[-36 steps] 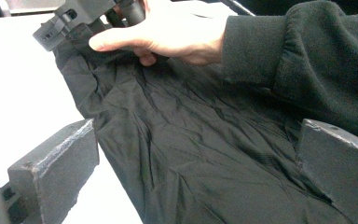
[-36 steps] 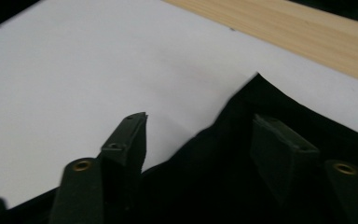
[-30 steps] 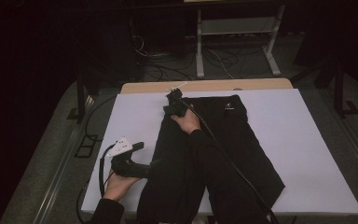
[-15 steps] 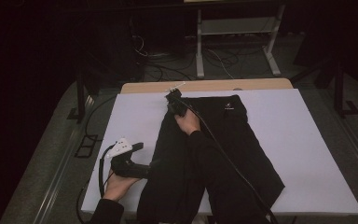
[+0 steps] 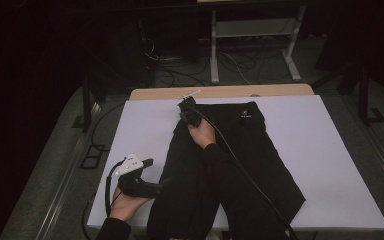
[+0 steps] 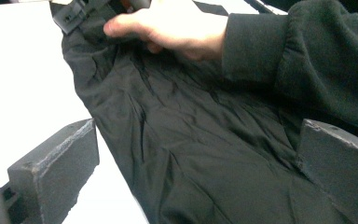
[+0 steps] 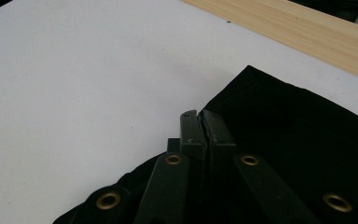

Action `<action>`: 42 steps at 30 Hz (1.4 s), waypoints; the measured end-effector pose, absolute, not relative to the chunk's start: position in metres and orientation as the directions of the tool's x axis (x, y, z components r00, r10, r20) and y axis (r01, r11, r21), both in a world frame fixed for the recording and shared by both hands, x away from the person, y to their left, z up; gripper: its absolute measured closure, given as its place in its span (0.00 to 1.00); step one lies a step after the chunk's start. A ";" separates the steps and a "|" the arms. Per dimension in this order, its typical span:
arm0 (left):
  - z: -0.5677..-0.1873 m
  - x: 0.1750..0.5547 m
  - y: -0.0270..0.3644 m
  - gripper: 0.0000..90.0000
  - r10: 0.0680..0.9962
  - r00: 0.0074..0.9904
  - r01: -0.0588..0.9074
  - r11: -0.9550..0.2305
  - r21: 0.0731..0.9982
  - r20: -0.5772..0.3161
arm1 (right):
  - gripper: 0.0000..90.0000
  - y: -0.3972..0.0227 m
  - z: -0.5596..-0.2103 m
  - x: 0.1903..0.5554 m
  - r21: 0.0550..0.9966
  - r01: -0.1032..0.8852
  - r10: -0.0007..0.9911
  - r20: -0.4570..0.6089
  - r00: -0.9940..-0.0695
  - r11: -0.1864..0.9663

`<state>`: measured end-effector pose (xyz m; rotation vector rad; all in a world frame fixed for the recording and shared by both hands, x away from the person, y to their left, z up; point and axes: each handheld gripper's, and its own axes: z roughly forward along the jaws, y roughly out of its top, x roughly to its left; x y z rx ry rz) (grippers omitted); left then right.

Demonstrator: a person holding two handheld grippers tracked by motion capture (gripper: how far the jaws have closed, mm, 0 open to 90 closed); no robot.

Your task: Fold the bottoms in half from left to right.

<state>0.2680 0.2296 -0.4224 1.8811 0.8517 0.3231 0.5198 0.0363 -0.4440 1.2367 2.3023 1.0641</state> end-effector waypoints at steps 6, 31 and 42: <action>-0.425 0.260 0.234 0.00 0.689 0.710 0.447 -0.284 0.848 -0.143 | 0.96 0.037 -0.440 0.516 0.750 0.565 0.813 0.062 -0.579 0.344; -0.445 0.244 0.256 0.00 0.605 0.755 0.564 -0.402 0.721 -0.253 | 0.96 0.039 -0.433 0.503 0.764 0.543 0.813 0.042 -0.580 0.348; -0.453 0.239 0.259 0.09 0.526 0.788 0.570 -0.426 0.703 -0.321 | 0.96 0.034 -0.436 0.503 0.764 0.550 0.816 0.055 -0.576 0.337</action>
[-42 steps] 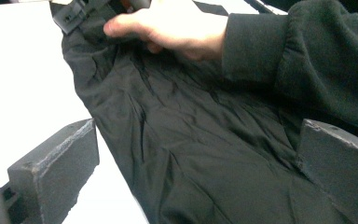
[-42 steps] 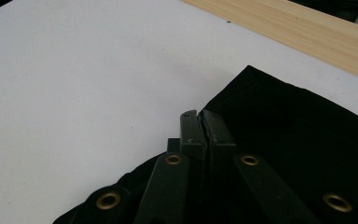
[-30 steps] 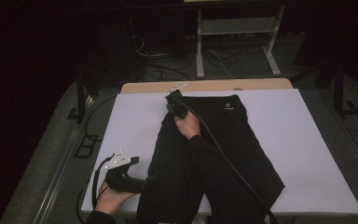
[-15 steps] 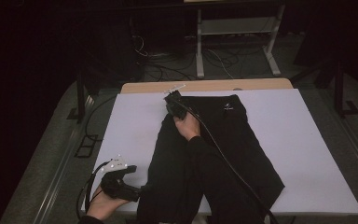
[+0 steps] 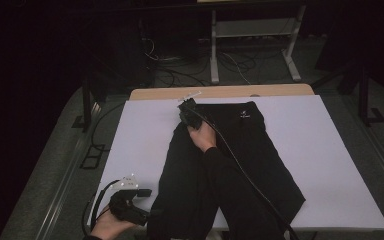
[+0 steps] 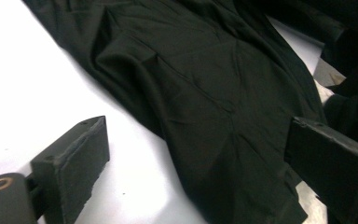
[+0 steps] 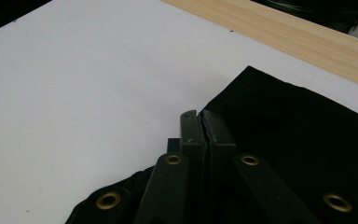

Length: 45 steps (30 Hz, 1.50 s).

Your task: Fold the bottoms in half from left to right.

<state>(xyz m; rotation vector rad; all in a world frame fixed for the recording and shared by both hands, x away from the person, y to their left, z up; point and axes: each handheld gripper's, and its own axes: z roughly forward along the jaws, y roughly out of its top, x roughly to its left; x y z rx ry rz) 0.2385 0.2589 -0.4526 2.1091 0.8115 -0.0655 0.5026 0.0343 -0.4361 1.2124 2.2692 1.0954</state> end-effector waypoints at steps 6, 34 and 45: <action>-0.454 0.240 0.257 0.22 0.473 0.797 0.582 -0.435 0.687 -0.375 | 0.96 0.037 -0.436 0.501 0.769 0.545 0.811 0.060 -0.582 0.334; -0.449 0.246 0.256 0.98 0.505 0.773 0.625 -0.508 0.592 -0.384 | 0.96 0.024 -0.427 0.506 0.779 0.556 0.799 0.122 -0.588 0.291; -0.445 0.246 0.255 0.98 0.501 0.771 0.630 -0.509 0.586 -0.394 | 0.96 0.001 -0.409 0.503 0.782 0.547 0.799 0.108 -0.592 0.299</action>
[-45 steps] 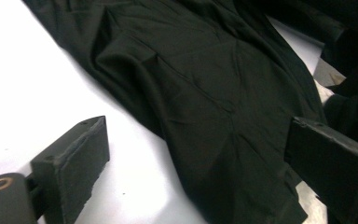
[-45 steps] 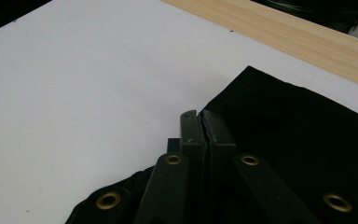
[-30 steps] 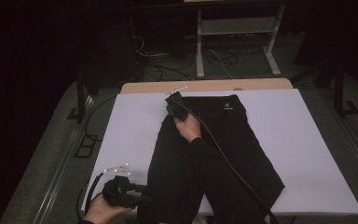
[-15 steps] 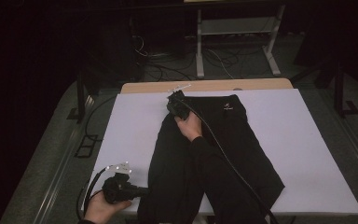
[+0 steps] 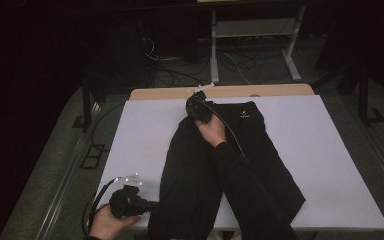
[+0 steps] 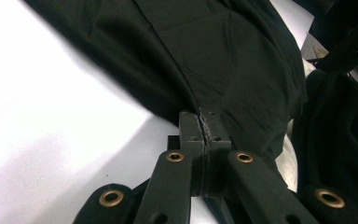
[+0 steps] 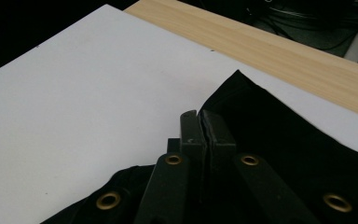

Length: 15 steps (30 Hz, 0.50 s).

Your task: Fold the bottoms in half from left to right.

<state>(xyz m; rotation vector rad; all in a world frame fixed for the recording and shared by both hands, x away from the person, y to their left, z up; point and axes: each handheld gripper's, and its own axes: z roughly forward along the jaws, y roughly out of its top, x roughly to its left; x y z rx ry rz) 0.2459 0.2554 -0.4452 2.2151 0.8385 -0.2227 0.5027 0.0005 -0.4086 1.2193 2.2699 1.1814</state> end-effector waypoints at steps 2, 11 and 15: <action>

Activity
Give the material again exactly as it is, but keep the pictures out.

Written response
[-36 steps] 
[-36 steps] 
[-30 steps] 
[-15 steps] 
[+0 steps] 
[+0 steps] 
[+0 steps] 

Action `<action>`: 42 steps at 30 Hz (1.4 s), waypoints; the measured end-effector pose, absolute, not relative to the chunk's start: position in metres and orientation as the directions of the tool's x axis (x, y, z components r00, r10, r20) and y axis (r01, r11, r21), both in a world frame fixed for the recording and shared by both hands, x away from the person, y to their left, z up; gripper: its absolute measured closure, given as its place in its span (0.00 to 1.00); step one lies a step after the chunk's start. A ";" separates the steps and a "|" the arms. Per dimension in this order, its typical span:
arm0 (left):
  - z: -0.5677..-0.1873 m
  - x: 0.1750..0.5547 m
  - y: -0.0270..0.3644 m
  - gripper: 0.0000..90.0000
  - r10: 0.0680..0.9962
  - r00: 0.0074..0.9904
  - r01: -0.0588..0.9074
  - r11: -0.9550..0.2305
  - r21: 0.0731..0.9982
  - r20: -0.5772..0.3161
arm1 (right):
  - gripper: 0.0000..90.0000
  - y: -0.3972..0.0227 m
  - z: -0.5596..-0.2103 m
  - x: 0.1903..0.5554 m
  - r21: 0.0550..0.9966
  - r01: -0.1032..0.8852
  - r10: -0.0007..0.9911
  - r20: -0.4570..0.6089
  - r00: -0.9940..-0.0695
  - r11: -0.1864..0.9663

`<state>`: measured end-effector pose (xyz m; rotation vector rad; all in a world frame fixed for the recording and shared by both hands, x away from the person, y to their left, z up; point and axes: each handheld gripper's, and its own axes: z roughly forward along the jaws, y roughly out of its top, x roughly to its left; x y z rx ry rz) (grippers omitted); left then right.

Demonstrator: a person holding two handheld grippers tracked by motion capture (gripper: how far the jaws have closed, mm, 0 open to 90 closed); no robot.

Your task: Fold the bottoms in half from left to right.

<state>0.2680 0.2296 -0.4224 1.8811 0.8517 0.3231 0.5198 0.0363 -0.4440 1.2367 2.3023 1.0641</state> end-effector waypoints at steps 6, 31 and 42: <action>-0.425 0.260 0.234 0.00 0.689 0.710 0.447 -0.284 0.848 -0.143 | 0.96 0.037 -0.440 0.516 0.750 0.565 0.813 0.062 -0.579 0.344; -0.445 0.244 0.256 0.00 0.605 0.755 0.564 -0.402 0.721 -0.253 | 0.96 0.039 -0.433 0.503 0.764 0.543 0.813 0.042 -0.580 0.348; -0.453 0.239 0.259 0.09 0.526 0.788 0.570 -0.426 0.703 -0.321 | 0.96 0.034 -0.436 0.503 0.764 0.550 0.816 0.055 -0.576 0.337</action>
[-42 steps] 
[-42 steps] 
[-30 steps] 
[-15 steps] 
[+0 steps] 
[+0 steps] 
[+0 steps] 

Length: 45 steps (30 Hz, 1.50 s).

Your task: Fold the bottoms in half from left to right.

<state>(xyz m; rotation vector rad; all in a world frame fixed for the recording and shared by both hands, x away from the person, y to their left, z up; point and axes: each handheld gripper's, and its own axes: z roughly forward along the jaws, y roughly out of its top, x roughly to its left; x y z rx ry rz) 0.2385 0.2589 -0.4526 2.1091 0.8115 -0.0655 0.5026 0.0343 -0.4361 1.2124 2.2692 1.0954</state> end-effector waypoints at steps 6, 34 and 45: <action>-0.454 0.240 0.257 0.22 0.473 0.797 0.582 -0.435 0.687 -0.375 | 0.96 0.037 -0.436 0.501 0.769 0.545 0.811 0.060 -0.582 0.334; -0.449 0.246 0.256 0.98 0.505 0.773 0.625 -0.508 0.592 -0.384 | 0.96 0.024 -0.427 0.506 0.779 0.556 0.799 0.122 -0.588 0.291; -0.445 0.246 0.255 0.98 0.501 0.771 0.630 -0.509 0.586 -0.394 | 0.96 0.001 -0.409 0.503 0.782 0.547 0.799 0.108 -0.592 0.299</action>
[-45 steps] 
[-45 steps] 
[-30 steps] 
[-15 steps] 
[+0 steps] 
[+0 steps] 
[+0 steps] 

Length: 15 steps (30 Hz, 0.50 s).

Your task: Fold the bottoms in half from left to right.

<state>(xyz m; rotation vector rad; all in a world frame fixed for the recording and shared by both hands, x away from the person, y to their left, z up; point and axes: each handheld gripper's, and its own axes: z roughly forward along the jaws, y roughly out of its top, x roughly to its left; x y z rx ry rz) 0.2459 0.2554 -0.4452 2.2151 0.8385 -0.2227 0.5027 0.0005 -0.4086 1.2193 2.2699 1.1814</state> end-effector waypoints at steps 2, 11 and 15: <action>

The submitted answer is complete.